Tuesday, January 13, 2009

Conflict Over Mining Deepens Between Correa Government and Indigenous Peoples and Environmentalists

Ecuador Anti-Mining Blockades Met With Repression, National Mobilization Called for January 20 Print E-mail
Written by Daniel Denvir, Photographs by Ximena Warnaars
Friday, 09 January 2009

ImageThe ongoing conflict over mining in Ecuador escalated this week as blockades shut down highways throughout the country’s Southern Andean highlands and Amazon rainforest, while nationwide protests have been called for January 20.


The government of President Rafael Correa has assumed an aggressive posture, insulting indigenous and environmental activists and pledging to secure approval for a controversial new Mining Law.
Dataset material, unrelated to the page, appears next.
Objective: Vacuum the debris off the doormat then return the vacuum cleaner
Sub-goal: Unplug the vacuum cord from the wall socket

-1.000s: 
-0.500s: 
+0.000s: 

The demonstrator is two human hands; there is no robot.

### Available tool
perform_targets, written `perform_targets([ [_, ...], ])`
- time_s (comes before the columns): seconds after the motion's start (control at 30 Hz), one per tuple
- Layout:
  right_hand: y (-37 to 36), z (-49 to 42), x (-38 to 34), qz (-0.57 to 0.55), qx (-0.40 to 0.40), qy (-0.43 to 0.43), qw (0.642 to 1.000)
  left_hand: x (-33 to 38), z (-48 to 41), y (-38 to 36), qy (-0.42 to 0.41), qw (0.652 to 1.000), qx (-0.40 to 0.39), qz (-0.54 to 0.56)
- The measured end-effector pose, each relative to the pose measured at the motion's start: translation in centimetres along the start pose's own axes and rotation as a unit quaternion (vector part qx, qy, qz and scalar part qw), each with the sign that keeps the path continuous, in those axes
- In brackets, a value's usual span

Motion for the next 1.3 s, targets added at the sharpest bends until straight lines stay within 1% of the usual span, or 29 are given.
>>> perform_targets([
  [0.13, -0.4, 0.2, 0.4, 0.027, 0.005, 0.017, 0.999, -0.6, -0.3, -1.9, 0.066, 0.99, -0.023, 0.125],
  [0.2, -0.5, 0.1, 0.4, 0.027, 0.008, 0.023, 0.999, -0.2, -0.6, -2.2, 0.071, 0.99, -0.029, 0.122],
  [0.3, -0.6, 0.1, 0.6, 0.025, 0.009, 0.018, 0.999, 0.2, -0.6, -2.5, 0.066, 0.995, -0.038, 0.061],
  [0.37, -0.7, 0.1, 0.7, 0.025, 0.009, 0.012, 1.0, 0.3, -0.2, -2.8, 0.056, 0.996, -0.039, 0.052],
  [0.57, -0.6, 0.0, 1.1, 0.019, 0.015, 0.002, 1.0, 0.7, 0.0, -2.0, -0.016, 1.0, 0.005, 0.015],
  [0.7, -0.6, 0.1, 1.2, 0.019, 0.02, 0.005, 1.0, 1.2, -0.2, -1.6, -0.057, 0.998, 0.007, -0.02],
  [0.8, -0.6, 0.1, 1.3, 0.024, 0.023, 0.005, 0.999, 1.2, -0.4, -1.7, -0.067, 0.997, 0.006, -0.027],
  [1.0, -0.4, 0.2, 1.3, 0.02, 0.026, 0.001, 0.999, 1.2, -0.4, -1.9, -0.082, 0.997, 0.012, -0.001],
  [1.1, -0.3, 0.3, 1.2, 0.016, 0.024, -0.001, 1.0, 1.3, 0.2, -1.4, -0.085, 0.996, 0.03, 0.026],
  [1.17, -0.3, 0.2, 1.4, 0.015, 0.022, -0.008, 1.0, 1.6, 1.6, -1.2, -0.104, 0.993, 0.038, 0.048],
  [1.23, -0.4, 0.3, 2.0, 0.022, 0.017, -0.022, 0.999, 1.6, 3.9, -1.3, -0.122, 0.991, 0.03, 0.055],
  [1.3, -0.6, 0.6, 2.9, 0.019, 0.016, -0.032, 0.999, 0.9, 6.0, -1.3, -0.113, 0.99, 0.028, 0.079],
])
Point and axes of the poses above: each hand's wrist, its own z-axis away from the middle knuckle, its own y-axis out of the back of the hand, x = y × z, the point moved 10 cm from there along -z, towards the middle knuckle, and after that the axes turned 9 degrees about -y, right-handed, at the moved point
Canadian companies hold the majority of mining concessions in Ecuador and are pressing for a new law that would allow for large-scale, open pit metal mining.


ImageA number of leaders have been arrested and other protesters were beaten and shot at by police. Campesino and indigenous protesters, who depend on clean water to farm and for drinking water, are demanding that the government shelve President Rafael Correa’s proposed Mining Law, saying that it would be a social and environmental disaster. The rural blockades follow months of regular protests in Quito and other parts of the country


Protesters also argue that the law contradicts important provisions of the new constitution protecting water, the environment and indigenous peoples’ rights. The document drew international attention for awarding legal rights to nature. The new constitution, approved by popular referendum in September, is the centerpiece of Correa’s first term.


After emergency meetings on January 7, the Confederation of Indigenous Nationalities of Ecuador (CONAIE) called for a national mobilization on January 20, calling the government “dictatorial.” It is unclear whether the January 20 mobilization will spread road blockades to other provinces in central and northern Ecuador. Protesters are demanding a dialogue with central government leaders and for a broad national discussion on mining before any legislation is passed.


Some protesters in the Southern provinces of Zamora Chinchipe and Morona Santiago suspended their blockades for 24 hours in response to the provincial governor’s promise to reach out to Francisco Cordero, the President of the Congresillo, Ecuador’s interim legislature. Other blockades were suspended in anticipation of the nationwide actions.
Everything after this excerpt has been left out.